### WHAT TO WORK ON
The answer should be the records below, word for word, with every image left out.

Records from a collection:
──────────────────────────────

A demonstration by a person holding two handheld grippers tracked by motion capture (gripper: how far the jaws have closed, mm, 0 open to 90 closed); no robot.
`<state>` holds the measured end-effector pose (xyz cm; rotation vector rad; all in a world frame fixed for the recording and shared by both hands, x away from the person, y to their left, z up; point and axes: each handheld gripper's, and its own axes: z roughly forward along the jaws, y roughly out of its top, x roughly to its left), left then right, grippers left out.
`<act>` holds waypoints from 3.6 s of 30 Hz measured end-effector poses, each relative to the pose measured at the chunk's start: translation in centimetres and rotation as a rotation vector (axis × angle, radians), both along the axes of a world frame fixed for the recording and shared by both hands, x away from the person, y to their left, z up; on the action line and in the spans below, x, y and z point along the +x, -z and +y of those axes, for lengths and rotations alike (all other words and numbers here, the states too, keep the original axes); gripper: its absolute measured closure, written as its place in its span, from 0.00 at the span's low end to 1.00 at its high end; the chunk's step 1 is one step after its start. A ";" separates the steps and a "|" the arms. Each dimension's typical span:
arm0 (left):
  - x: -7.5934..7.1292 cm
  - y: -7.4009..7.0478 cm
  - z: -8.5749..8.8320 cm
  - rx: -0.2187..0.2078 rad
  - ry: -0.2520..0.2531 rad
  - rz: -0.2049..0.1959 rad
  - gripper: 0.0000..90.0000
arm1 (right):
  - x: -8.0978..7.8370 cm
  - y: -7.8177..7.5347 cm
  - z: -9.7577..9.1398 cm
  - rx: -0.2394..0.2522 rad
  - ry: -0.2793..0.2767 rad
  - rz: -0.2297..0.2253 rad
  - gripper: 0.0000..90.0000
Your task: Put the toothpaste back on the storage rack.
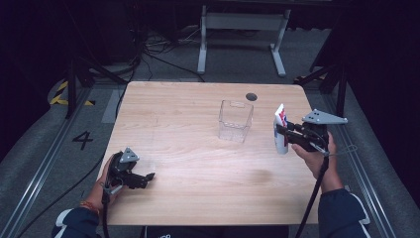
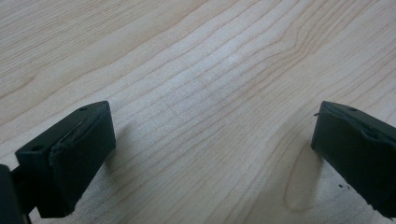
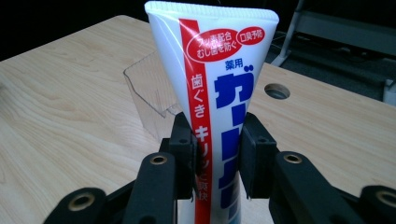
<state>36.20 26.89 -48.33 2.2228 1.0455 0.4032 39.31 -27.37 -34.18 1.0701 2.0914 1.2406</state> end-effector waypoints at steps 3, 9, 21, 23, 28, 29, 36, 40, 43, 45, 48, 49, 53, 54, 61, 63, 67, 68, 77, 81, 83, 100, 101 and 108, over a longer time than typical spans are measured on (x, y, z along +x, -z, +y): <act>0.0 0.0 0.0 0.000 0.000 0.000 0.00 | 0.3 -0.3 0.3 -0.006 -0.004 -0.009 0.78; 0.0 0.0 0.0 -0.001 0.000 0.000 0.00 | 1.1 -1.3 1.1 0.000 -0.022 -0.033 0.78; 0.0 0.0 0.0 0.000 0.000 0.000 0.00 | 2.6 -3.0 3.0 0.006 -0.053 -0.071 0.78; 0.0 0.0 0.0 -0.001 0.000 0.000 0.00 | 2.8 -3.6 3.4 0.013 -0.057 -0.086 0.78; 0.0 0.0 0.0 -0.007 0.000 0.010 0.00 | 3.4 -4.1 3.9 0.018 -0.071 -0.103 0.78; 0.0 0.0 -0.1 -0.011 -0.002 0.012 0.00 | 3.5 -4.2 4.0 0.025 -0.072 -0.103 0.78; 0.0 0.0 -0.1 -0.011 -0.002 0.012 0.00 | 4.5 -4.1 4.8 0.032 -0.082 -0.103 0.78; 0.0 0.0 -0.1 -0.011 -0.002 0.012 0.00 | 4.9 -4.0 5.2 0.041 -0.093 -0.105 0.78; 0.0 0.0 -0.1 -0.010 -0.001 0.012 0.00 | 5.3 -4.0 5.8 0.037 -0.091 -0.109 0.78; 0.0 0.0 0.0 -0.008 0.000 0.011 0.00 | 5.6 -3.9 6.1 0.034 -0.096 -0.107 0.78; 0.0 0.0 0.0 -0.008 -0.001 0.011 0.00 | 5.9 -3.9 6.6 0.035 -0.098 -0.108 0.78; 0.0 0.0 0.0 -0.008 0.000 0.010 0.00 | 6.1 -3.8 6.7 0.032 -0.100 -0.107 0.78; 0.0 0.0 0.0 -0.009 -0.001 0.011 0.00 | 6.6 -3.7 7.2 0.040 -0.103 -0.103 0.78; 0.0 0.0 -0.1 -0.011 -0.002 0.012 0.00 | 6.8 -3.6 7.3 0.038 -0.105 -0.109 0.78; 0.0 0.0 -0.1 -0.013 -0.005 0.013 0.00 | 7.8 -3.5 7.8 0.039 -0.099 -0.100 0.78; 0.0 0.0 -0.1 -0.012 -0.005 0.013 0.00 | 8.2 -3.3 7.9 0.049 -0.102 -0.096 0.78; 0.0 0.0 -0.1 -0.012 -0.003 0.013 0.00 | 8.7 -3.0 8.2 0.044 -0.101 -0.089 0.78; 0.0 0.0 -0.1 -0.012 -0.002 0.013 0.00 | 8.9 -3.0 8.2 0.048 -0.100 -0.084 0.78; 0.0 0.0 -0.1 -0.014 -0.002 0.015 0.00 | 9.9 -2.0 8.5 0.039 -0.085 -0.073 0.78; 0.0 0.0 -0.1 -0.014 -0.002 0.015 0.00 | 10.4 -1.4 8.9 0.032 -0.082 -0.067 0.78; 0.0 0.0 -0.1 -0.014 -0.002 0.015 0.00 | 10.6 -1.0 9.1 0.037 -0.084 -0.060 0.78; 0.0 0.0 -0.1 -0.014 -0.002 0.015 0.00 | 11.4 2.3 9.3 0.013 -0.055 -0.024 0.77; 0.0 0.0 -0.1 -0.014 -0.002 0.015 0.00 | 11.4 2.5 9.2 0.008 -0.056 -0.028 0.77; 0.1 0.0 -0.1 -0.012 0.002 0.015 0.00 | 11.5 3.7 9.1 0.004 -0.055 -0.005 0.77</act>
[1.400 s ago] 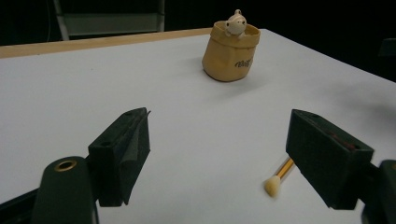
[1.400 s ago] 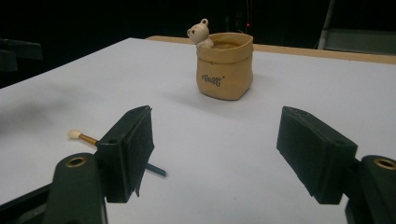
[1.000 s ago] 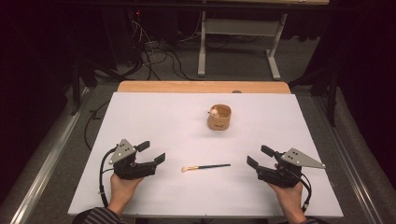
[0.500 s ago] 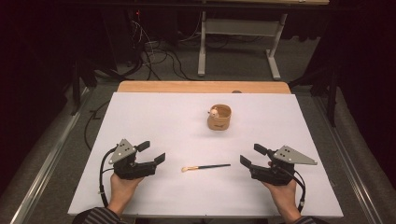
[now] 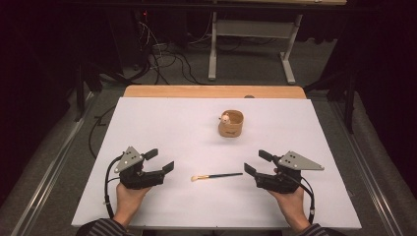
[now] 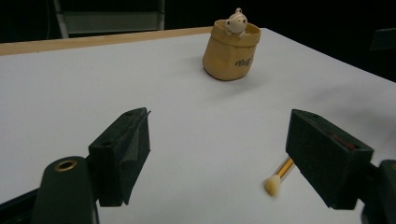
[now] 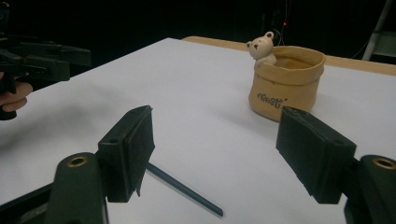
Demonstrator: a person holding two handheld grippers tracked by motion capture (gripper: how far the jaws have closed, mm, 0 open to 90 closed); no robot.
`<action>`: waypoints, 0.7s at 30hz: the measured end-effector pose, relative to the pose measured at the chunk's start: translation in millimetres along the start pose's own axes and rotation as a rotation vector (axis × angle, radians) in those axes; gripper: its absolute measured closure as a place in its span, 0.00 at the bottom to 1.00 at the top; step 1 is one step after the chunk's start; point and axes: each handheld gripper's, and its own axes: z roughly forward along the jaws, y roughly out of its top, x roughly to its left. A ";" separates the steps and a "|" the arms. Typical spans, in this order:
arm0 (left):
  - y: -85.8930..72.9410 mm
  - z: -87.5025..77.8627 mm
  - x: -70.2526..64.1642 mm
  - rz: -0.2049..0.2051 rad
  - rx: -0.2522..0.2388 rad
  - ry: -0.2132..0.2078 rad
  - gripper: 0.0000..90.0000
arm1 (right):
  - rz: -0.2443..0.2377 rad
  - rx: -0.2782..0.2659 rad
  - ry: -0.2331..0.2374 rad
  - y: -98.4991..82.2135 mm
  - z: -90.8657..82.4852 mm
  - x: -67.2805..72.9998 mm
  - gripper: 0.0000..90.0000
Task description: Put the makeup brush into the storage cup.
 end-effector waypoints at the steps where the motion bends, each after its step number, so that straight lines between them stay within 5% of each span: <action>1: 0.0 0.2 0.1 -0.002 0.000 -0.001 0.25 | 0.002 0.001 0.002 0.7 1.1 0.8 0.33; 21: 0.1 0.8 -0.4 0.000 0.000 -0.006 0.25 | -0.031 0.026 0.068 12.1 31.1 20.3 0.32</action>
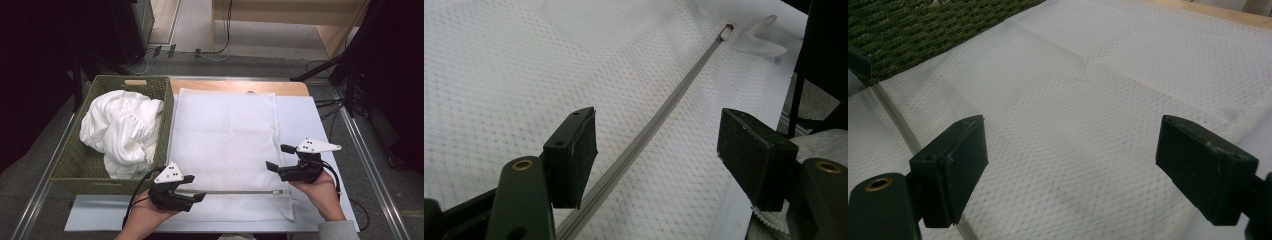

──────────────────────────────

### PROBLEM SOLUTION
A demonstration by a person holding two handheld grippers tracked by motion capture (gripper: how far the jaws have closed, mm, 0 open to 90 closed); no robot.
`<state>` holds the measured end-effector pose (xyz cm; rotation vector rad; all in a world frame fixed for the recording and shared by both hands, x away from the person, y to their left, z up; point and axes: each handheld gripper's, and its own axes: z roughly forward along the jaws, y roughly out of its top, x roughly to its left), left then right, grippers left out.
`<act>` holds waypoints from 3.6 s of 30 Hz measured end-effector poses, each relative to the pose measured at the chunk's start: translation in centimetres and rotation as a rotation vector (axis × angle, radians), both along the axes of a world frame fixed for the recording and shared by both hands, x away from the person, y to their left, z up; on the action line and in the spans below, x, y and z point along the +x, -z and +y of those axes, for lengths and rotations alike (all other words and numbers here, the states too, keep the original axes); gripper: its absolute measured closure, written as its place in its span, from 0.00 at the span's low end to 1.00 at its high end; the chunk's step 1 is one step after its start. A ";" separates the steps and a "|" the arms. Each dimension's typical span:
arm0 (left):
  - x: -7.5934..7.1292 cm
  - y: -7.4009..7.0478 cm
  - z: -8.5749..8.8320 cm
  - rx: -0.2187..0.2078 rad
  - ry: -0.2520..0.2531 rad
  - rz: -0.2049..0.1959 rad
  - gripper: 0.0000..90.0000
arm1 (right):
  - x: -8.0978..7.8370 cm
  - y: -7.8177..7.5347 cm
  - z: -9.7577..9.1398 cm
  - rx: -0.2394..0.2522 rad
  - ry: -0.2793..0.2767 rad
  - rz: -0.2297..0.2253 rad
  - gripper: 0.0000..90.0000
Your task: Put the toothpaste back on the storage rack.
<state>36.20 26.89 -48.33 2.2228 1.0455 0.4032 39.31 -27.37 -34.18 1.0701 2.0914 1.2406</state> end-effector waypoints at steps 3, 9, 21, 23, 28, 29, 36, 40, 43, 45, 48, 49, 53, 54, 61, 63, 67, 68, 77, 81, 83, 100, 101 and 108, over a longer time than typical spans are measured on (x, y, z along +x, -z, +y): <act>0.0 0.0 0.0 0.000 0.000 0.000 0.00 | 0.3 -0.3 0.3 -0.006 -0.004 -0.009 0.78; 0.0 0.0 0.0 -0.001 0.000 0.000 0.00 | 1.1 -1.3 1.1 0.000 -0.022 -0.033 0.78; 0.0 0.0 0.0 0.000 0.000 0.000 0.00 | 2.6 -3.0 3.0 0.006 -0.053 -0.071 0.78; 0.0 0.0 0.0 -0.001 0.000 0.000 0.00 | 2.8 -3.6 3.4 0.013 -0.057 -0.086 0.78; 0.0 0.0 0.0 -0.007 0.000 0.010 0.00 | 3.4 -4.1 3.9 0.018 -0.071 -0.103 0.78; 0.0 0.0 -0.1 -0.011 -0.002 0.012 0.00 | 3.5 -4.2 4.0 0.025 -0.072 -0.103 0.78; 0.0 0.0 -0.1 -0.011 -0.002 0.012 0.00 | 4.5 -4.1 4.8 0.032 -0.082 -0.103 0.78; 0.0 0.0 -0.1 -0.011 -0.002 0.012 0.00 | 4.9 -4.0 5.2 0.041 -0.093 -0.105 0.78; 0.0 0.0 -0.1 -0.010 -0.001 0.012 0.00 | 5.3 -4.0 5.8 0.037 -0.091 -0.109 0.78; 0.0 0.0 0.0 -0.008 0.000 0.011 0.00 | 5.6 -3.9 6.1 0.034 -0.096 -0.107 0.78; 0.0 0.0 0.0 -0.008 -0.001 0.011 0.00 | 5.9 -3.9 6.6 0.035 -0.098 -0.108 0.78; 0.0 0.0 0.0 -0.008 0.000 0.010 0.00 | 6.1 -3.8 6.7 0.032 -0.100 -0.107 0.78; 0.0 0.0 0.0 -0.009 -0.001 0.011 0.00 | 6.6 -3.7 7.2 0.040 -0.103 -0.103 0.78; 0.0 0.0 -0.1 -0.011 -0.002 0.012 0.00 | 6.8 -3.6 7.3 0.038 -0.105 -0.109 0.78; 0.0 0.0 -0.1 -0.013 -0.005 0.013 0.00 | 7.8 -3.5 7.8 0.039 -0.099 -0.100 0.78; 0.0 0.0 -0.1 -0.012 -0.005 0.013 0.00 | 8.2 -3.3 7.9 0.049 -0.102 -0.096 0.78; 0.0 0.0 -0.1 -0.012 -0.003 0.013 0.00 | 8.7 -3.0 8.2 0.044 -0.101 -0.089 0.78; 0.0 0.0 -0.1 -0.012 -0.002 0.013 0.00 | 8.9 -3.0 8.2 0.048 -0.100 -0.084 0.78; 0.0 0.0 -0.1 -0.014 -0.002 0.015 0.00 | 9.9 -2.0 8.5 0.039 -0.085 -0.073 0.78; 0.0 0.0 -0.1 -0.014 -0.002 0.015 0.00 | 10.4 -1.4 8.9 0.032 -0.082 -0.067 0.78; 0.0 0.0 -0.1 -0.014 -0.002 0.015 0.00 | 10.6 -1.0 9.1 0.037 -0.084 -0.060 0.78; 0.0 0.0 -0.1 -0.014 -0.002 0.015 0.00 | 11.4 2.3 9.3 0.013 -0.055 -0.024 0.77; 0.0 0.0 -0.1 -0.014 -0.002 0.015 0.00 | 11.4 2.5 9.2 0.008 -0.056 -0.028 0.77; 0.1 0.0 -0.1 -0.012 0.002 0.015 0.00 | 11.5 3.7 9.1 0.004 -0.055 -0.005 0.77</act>
[1.400 s ago] 
[1.400 s ago] 
[1.000 s ago] 
[0.500 s ago] 
[now] 
[now] 
[now] 
Demonstrator: a person holding two handheld grippers tracked by motion capture (gripper: how far the jaws have closed, mm, 0 open to 90 closed); no robot.
`<action>`: waypoints, 0.7s at 30hz: the measured end-effector pose, relative to the pose measured at the chunk's start: translation in millimetres along the start pose's own axes and rotation as a rotation vector (axis × angle, radians) in those axes; gripper: its absolute measured closure as a place in its span, 0.00 at the bottom to 1.00 at the top; step 1 is one step after the chunk's start; point and axes: each handheld gripper's, and its own axes: z roughly forward along the jaws, y roughly out of its top, x roughly to its left. A ";" separates the steps and a "|" the arms. Typical spans, in this order:
arm0 (left):
  - y: -85.8930..72.9410 mm
  - z: -87.5025..77.8627 mm
  - x: -70.2526..64.1642 mm
  - rz: -0.2049..0.2051 rad
  - rx: -0.2522..0.2388 rad
  - ry: -0.2132..0.2078 rad
  - gripper: 0.0000..90.0000
arm1 (right):
  - rz: -0.2443..0.2377 rad
  - rx: -0.2782..0.2659 rad
  - ry: -0.2331..0.2374 rad
  - y: -98.4991..82.2135 mm
  - z: -90.8657..82.4852 mm
  - x: -67.2805..72.9998 mm
  - gripper: 0.0000..90.0000
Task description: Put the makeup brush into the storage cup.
 end-effector waypoints at the steps where the motion bends, each after its step number, so that straight lines between them stay within 5% of each span: <action>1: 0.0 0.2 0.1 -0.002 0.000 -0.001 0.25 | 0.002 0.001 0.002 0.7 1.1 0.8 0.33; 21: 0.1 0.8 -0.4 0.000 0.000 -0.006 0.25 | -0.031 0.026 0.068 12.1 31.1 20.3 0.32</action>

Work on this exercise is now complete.